> REQUIRED WORK:
Reproduce verbatim the lines of the material below, starting at the line with "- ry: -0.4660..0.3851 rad" and ending at the line with "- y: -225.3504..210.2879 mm", both inclusive; skip the rest.

> DATASET EXTRACT:
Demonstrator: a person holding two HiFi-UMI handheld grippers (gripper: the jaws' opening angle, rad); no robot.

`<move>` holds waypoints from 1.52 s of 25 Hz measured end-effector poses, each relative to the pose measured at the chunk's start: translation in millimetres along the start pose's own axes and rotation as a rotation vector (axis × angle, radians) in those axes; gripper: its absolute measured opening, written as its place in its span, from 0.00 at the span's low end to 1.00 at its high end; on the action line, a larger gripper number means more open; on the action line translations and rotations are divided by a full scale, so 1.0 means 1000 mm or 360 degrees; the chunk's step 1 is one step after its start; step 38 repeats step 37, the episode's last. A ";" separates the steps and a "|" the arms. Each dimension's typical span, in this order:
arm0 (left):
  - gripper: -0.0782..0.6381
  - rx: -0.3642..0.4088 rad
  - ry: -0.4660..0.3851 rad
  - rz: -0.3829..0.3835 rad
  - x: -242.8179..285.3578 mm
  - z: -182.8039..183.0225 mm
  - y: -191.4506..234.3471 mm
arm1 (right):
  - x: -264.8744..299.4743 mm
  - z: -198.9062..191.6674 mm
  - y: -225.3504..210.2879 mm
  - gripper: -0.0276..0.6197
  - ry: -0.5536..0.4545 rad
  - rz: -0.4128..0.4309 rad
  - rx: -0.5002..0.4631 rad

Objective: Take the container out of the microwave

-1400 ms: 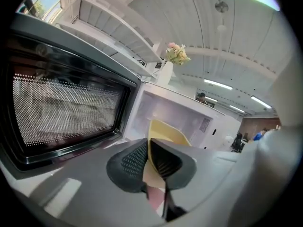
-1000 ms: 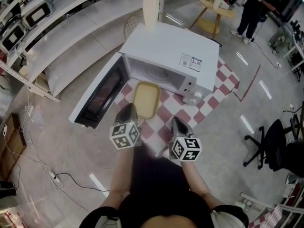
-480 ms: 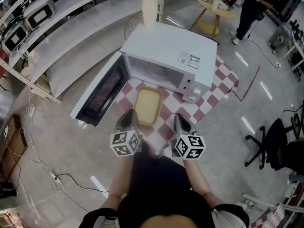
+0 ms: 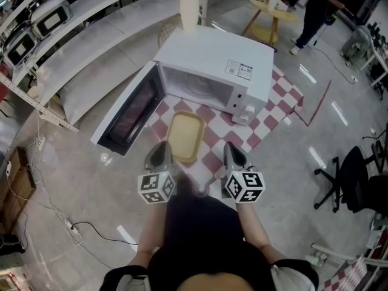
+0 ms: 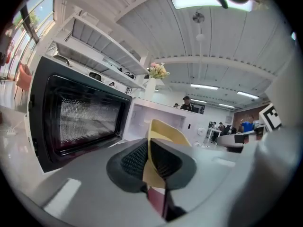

> EXPECTED ANSWER:
  - ry: -0.4660..0.3851 rad
  - rz: -0.3829..0.3835 rad
  - x: -242.8179..285.3578 mm
  - z: -182.8039..183.0225 mm
  - y: -191.4506..234.3471 mm
arm1 (right):
  - x: -264.8744..299.4743 mm
  - z: -198.9062..191.6674 mm
  - y: -225.3504..210.2879 mm

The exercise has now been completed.